Penulis: Sri Hertina
TVRINews, Palembang
Harga ayam potong di pasar tradisional Kota Palembang tetap tinggi. Saat ini, harga berada di kisaran Rp 35.000–Rp 38.000 per kilogram, jauh di atas harga normal sekitar Rp 29.000 per kilogram.
Kepala Bidang Stabilisasi dan Sarana Distribusi Perdagangan Dinas Perdagangan Kota Palembang, Elsa Noviani, S.H., M.Si., menyebut tingginya curah hujan belakangan ini memengaruhi kesehatan ternak ayam, sehingga pasokan ke pasar menjadi terbatas.
“Cuaca ekstrem membuat ayam lebih rentan terserang penyakit. Hal ini berdampak langsung pada pasokan dan harga di pasar,” ujar Elsa, Rabu (4/2/2026).
Selain faktor cuaca, kelangkaan bahan bakar jenis solar juga memperlambat distribusi. Banyak kendaraan pengangkut ayam tidak bisa beroperasi maksimal, sehingga pengiriman dari distributor ke pedagang terganggu.

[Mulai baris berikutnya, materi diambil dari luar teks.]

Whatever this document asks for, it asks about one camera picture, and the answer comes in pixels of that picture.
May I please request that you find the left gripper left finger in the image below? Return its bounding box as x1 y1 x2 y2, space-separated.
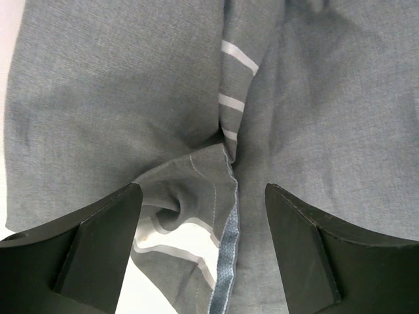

“Kelangkaan solar menyebabkan pasokan di pasar berkurang, sehingga harga cenderung naik,” tambah Elsa.
Untuk menekan lonjakan harga, Dinas Perdagangan Palembang menggelar pasar murah di beberapa titik. Di pasar ini, ayam potong dijual sesuai harga agen agar lebih terjangkau masyarakat.
Pemerintah berharap langkah tersebut dapat membantu menstabilkan harga ayam sekaligus menjaga daya beli masyarakat, sementara distribusi belum kembali normal sepenuhnya.